The WTF Code: Sometimes you’re writing and you hit a part in the story where you’re just like, “Nope, no fucking idea what happens here. Maybe they fight? Maybe they make love? I’m envisioning an orangutan for some reason.” Or maybe you reach a portion where you need more information (“Note to self: research the sewer tunnel layout of Schenectady”). That’s okay. Leave it blank and drop a code you’ll remember right into the section, a code that will specifically not be duplicated anywhere else in the text (WTF2013, for instance). Then when you complete the first pass of the manuscript, just do a FIND for all instances of YOUR SEKRIT CODE and hop through your many narrative gaps and chasms. FILL AND SPACKLE.

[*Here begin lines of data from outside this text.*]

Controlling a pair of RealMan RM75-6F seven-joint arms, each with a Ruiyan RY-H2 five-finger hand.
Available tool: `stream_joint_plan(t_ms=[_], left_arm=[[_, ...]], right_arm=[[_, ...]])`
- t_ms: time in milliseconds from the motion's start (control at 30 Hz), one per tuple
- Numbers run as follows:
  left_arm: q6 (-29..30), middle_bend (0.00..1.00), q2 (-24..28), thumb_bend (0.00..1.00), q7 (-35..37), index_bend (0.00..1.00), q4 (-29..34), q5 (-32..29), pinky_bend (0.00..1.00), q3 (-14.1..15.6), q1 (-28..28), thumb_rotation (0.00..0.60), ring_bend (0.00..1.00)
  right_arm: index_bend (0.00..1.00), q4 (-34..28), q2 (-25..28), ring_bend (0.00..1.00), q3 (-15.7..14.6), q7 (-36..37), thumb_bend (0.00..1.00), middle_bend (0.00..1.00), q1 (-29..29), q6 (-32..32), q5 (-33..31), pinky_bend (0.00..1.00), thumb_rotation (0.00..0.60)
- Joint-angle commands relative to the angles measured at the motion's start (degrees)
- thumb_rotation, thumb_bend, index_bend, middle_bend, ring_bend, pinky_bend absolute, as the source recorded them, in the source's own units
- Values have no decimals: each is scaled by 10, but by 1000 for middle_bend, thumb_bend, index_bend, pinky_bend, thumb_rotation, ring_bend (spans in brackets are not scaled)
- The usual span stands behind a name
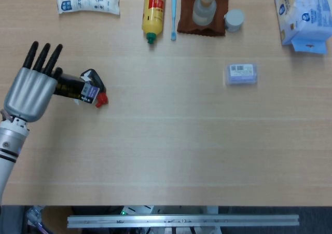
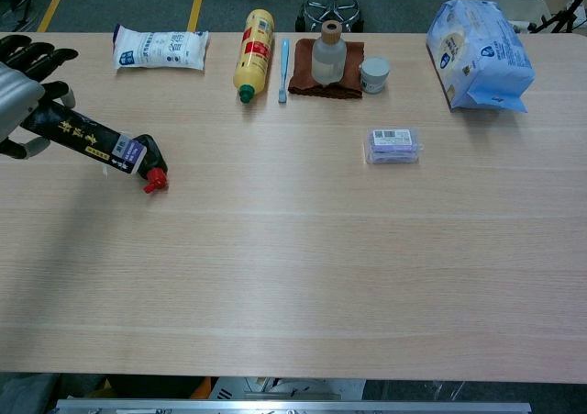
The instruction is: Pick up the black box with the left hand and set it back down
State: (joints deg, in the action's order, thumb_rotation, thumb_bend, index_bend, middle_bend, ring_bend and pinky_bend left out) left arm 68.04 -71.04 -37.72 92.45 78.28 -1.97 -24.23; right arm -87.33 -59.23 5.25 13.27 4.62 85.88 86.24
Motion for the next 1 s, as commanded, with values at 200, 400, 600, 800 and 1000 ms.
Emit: stream_joint_plan(t_ms=[200, 400, 600, 800, 1000], left_arm=[[-65, 0, 22, 280, 164, 547, 23, -88, 44, -12, 17, 600, 0], [-125, 0, 28, 280, 235, 545, 11, -122, 44, -5, 14, 600, 0], [-161, 0, 27, 279, 296, 480, -5, -123, 44, 0, 11, 600, 0], [-163, 0, 27, 280, 326, 250, -14, -103, 44, 3, 10, 600, 0], [-152, 0, 30, 222, 348, 95, -14, -88, 44, 5, 15, 600, 0]], right_arm=[[319, -3, 1, 193, 0, -2, 315, 260, 0, 0, 0, 290, 600], [318, -5, 2, 193, 0, -4, 315, 260, 1, -2, 0, 290, 600], [319, -3, 1, 193, 0, -3, 315, 260, 0, -2, -2, 290, 600], [318, -3, 1, 193, 0, -1, 315, 260, -1, 0, -2, 290, 600], [319, 0, 0, 193, -1, 0, 315, 260, -1, -2, -3, 290, 600]])
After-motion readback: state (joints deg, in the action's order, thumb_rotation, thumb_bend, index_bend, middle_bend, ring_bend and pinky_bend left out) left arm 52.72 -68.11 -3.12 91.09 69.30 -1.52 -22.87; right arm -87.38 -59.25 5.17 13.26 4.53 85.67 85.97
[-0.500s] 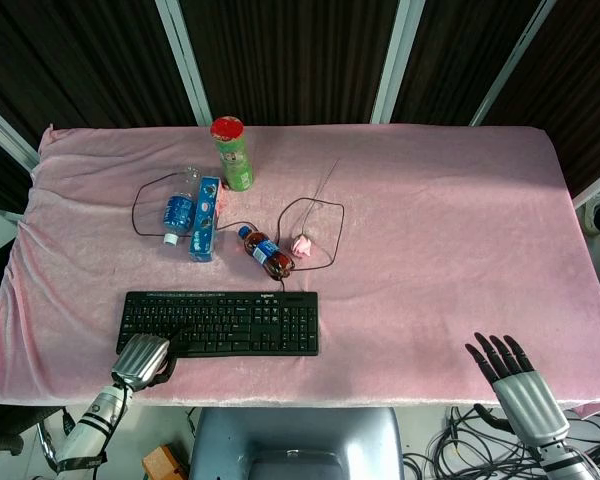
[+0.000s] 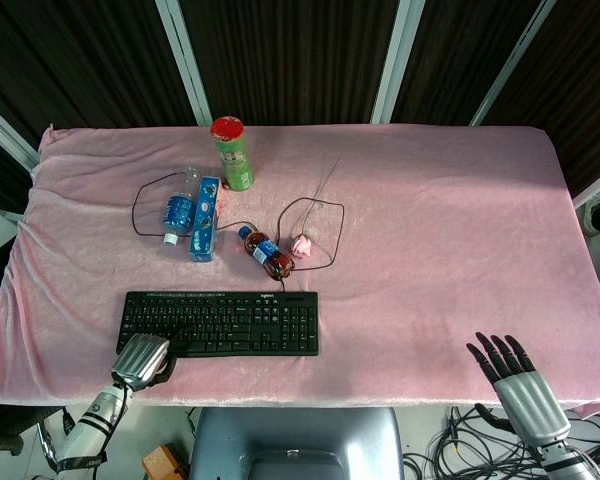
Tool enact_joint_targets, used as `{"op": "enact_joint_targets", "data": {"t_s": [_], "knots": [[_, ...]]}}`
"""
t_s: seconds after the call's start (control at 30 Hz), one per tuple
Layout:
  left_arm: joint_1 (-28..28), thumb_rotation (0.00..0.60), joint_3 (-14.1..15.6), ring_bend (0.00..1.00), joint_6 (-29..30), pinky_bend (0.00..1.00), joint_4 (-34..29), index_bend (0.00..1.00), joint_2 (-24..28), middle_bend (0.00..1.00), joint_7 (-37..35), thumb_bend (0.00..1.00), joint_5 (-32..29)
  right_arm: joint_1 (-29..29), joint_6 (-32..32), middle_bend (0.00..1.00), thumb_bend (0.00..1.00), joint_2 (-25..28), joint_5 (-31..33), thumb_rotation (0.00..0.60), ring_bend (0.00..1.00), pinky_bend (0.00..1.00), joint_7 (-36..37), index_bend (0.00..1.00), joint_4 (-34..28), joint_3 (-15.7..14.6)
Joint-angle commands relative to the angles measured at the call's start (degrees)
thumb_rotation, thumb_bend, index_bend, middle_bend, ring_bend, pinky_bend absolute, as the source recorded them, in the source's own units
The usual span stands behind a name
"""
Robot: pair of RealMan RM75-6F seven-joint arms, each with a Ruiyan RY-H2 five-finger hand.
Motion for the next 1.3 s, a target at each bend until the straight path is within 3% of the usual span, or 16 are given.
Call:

Save Or Die: Wanna know when to save your manuscript? Uh, pretty much always, always, always. Ah, but here’s a good specific tip: anytime you stop for any reason at all — to think! to take a shot of vodka! to tweet! — SAVE THAT MOTHERFUCKING MANUSCRIPT. Save frequently. Save obsessively! Future You will thank Present Proactive You the moment your asshole computer shits the bed and you lose barely any text at all.
The Dictionary Of Superfluity: As you write, begin to collect what you believe are instances of so-called “junk language” that you seem likely to use again and again. This might be any word that seems to bog down the flow of a sentence — actually, very, really, effectively, just. Slap that shit in a list. When it comes time to edit, do a FIND and look for instances of all these nasty little word-goblins. Then stick them in a bag and burn them. (You can also do this with words that may not be junky but that you find yourself overusing — “For some reason I really seem to like the words ‘turgid,’ ‘clamshell,’ and ‘widdershins.'”)
The Shape Of The Prose: Print out pages of the work. No no no — don’t read it. Not yet. Just let your eyes gloss over it — behold the shape of the prose upon the page. You should see diversity there in shape — a few big sections, some short sections, some one-line dialogue. Uniformity is not ideal. Big giant shit-bricks of text will bog down the story; but too many short little sentences crammed together may also unnerve the eye. (Tip to an old writing professor, Doctor Kobre, for turning me onto this one. I still do this.)
The One-Sentence Description Exercise: Practice honing your mad description skillz by looking at someone and describing them with a single sentence. (And not a sentence with a half-dozen hyphens, colons and semi-colons, you little cheater.) Maybe it’s a celebrity — Tom Cruise! Maybe it’s that poor homeless down by the train station who looks like a bunch of half-full garbage bags lashed together under a pile of dirty rags. Alternate version: make it a tweet-length description, 140-characters only. Similar! But different.
Outline Other People’s Books: Pick up a book. Read it. And outline it. Study that outline. Study the narrative pivots. Study the shifts in pacing and tone. Take as many notes as you care to or are able to. Do this with multiple books. Compare them. GO MAD AS YOU INGEST THE SPIRITS OF THOSE AUTHORS WHO HAVE COME BEFORE YOU. Okay, maybe not so much with that last part — but this is a good way to grasp how other authors handle plot, story, and character. Don’t limit yourself to novels, either: study films, games, short stories, comic books.
Lords Of Google, Allow Me To Be Your Avatar In This World: Can’t visit a place? Use Google Maps Street View. It isn’t perfect (there’s no smell-o-vision, nor can you drive the Google Car into a bar and get a drink and talk to the local drunks), but it’ll give you a feel for what a place is like — enough to describe it in your Fancy Fictions. Plus you might catch some guy whizzing on a telephone pole or a couple of geriatrics having sex in a Chevy Malibu.